WORK REQUIRED » Please copy each line of the records below that includes the word "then".

━━━━━ DATA EXTRACT

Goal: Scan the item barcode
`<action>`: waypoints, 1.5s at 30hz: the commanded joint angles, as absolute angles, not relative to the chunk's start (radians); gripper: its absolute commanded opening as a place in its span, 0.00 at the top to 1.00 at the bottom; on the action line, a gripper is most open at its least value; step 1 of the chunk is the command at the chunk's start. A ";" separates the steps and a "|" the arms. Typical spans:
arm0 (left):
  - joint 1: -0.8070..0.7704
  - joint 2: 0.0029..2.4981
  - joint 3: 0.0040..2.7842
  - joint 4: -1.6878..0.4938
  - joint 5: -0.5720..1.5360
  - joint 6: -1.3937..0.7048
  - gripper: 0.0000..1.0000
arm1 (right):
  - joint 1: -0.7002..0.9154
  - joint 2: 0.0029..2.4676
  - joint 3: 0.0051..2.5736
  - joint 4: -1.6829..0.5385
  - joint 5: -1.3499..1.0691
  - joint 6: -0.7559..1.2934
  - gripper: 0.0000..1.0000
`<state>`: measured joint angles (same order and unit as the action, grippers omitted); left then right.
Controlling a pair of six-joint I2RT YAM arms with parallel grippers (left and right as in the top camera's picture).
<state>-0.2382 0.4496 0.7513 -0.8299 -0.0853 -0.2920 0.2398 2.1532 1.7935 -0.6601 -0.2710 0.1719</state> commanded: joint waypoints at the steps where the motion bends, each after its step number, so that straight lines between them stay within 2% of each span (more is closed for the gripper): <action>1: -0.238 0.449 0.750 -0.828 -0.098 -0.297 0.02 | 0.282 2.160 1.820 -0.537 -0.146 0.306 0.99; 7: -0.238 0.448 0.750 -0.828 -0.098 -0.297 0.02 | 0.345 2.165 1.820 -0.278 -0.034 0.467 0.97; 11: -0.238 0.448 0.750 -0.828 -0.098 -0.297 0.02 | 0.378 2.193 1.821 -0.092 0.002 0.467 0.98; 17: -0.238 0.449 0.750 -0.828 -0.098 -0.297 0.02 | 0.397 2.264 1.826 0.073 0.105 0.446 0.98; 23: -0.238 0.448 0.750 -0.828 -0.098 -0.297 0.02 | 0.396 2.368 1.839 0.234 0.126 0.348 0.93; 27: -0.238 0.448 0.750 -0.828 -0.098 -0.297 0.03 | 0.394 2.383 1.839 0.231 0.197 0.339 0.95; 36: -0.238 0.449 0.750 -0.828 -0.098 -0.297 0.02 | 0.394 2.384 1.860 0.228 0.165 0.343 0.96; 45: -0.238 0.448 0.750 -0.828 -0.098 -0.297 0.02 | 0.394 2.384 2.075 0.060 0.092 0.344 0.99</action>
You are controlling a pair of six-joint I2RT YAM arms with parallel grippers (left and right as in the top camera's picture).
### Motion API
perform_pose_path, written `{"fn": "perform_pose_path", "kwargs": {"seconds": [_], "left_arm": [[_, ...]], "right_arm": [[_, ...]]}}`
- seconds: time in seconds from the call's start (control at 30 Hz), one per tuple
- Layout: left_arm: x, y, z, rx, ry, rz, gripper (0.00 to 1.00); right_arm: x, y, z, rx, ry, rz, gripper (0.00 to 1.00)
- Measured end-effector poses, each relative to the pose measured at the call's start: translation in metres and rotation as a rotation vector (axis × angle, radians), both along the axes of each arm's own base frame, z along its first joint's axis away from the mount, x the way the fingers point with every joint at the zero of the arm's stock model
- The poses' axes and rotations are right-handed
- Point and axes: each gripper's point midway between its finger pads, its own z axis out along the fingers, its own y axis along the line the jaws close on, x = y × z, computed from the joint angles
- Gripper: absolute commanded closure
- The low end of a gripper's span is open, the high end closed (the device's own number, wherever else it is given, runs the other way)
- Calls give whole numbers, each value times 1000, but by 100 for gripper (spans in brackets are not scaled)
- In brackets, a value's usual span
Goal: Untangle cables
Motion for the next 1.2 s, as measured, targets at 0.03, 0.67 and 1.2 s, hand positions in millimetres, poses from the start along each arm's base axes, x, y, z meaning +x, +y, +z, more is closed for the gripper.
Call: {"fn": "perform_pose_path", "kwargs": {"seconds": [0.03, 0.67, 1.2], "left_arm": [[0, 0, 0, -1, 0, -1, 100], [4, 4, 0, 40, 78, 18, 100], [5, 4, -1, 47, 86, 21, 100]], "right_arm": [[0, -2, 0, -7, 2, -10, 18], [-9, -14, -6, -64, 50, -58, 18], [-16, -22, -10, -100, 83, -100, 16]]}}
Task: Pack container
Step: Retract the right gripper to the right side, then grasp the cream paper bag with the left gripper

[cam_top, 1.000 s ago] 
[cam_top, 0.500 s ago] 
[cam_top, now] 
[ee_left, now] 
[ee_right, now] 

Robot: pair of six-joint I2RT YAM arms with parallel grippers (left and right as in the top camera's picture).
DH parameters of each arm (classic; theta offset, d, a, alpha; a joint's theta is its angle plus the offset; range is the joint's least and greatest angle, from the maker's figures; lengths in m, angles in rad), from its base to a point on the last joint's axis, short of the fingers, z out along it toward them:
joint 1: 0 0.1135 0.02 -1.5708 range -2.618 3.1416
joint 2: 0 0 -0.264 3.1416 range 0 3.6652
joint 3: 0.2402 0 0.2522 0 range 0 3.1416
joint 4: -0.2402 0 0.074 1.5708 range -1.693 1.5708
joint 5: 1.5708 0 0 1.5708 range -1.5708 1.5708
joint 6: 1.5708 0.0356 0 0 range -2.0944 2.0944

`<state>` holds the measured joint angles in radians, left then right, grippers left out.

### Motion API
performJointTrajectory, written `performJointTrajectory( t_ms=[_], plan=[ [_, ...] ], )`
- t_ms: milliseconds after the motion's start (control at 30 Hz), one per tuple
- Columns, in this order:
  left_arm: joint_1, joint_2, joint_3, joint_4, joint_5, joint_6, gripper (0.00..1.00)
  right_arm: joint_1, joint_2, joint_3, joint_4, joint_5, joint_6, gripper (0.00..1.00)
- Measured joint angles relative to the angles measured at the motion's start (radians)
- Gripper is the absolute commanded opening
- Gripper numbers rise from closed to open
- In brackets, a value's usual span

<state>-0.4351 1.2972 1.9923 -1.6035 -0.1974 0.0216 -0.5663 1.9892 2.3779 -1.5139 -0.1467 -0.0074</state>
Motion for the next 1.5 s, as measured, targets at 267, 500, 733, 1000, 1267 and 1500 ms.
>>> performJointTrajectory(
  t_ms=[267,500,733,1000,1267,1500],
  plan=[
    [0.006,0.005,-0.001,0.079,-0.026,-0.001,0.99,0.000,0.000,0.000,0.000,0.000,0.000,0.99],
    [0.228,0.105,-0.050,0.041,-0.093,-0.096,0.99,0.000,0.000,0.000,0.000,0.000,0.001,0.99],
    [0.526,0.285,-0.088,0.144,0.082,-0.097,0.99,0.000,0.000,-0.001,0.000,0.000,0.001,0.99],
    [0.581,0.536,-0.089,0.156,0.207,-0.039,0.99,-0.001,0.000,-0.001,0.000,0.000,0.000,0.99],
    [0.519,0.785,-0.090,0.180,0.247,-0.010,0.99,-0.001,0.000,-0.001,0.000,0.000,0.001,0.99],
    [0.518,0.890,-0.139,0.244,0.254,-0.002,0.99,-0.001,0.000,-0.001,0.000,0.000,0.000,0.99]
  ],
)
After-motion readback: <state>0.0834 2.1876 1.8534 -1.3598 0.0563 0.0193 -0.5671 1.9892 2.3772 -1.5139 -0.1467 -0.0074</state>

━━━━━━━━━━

ANSWER TO THE EXERCISE »
`<state>`: measured joint angles (same order and unit as the action, grippers omitted); left then right.
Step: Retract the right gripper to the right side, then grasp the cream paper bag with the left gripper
`<state>` holds the measured joint angles in radians, left then right, grippers left out.

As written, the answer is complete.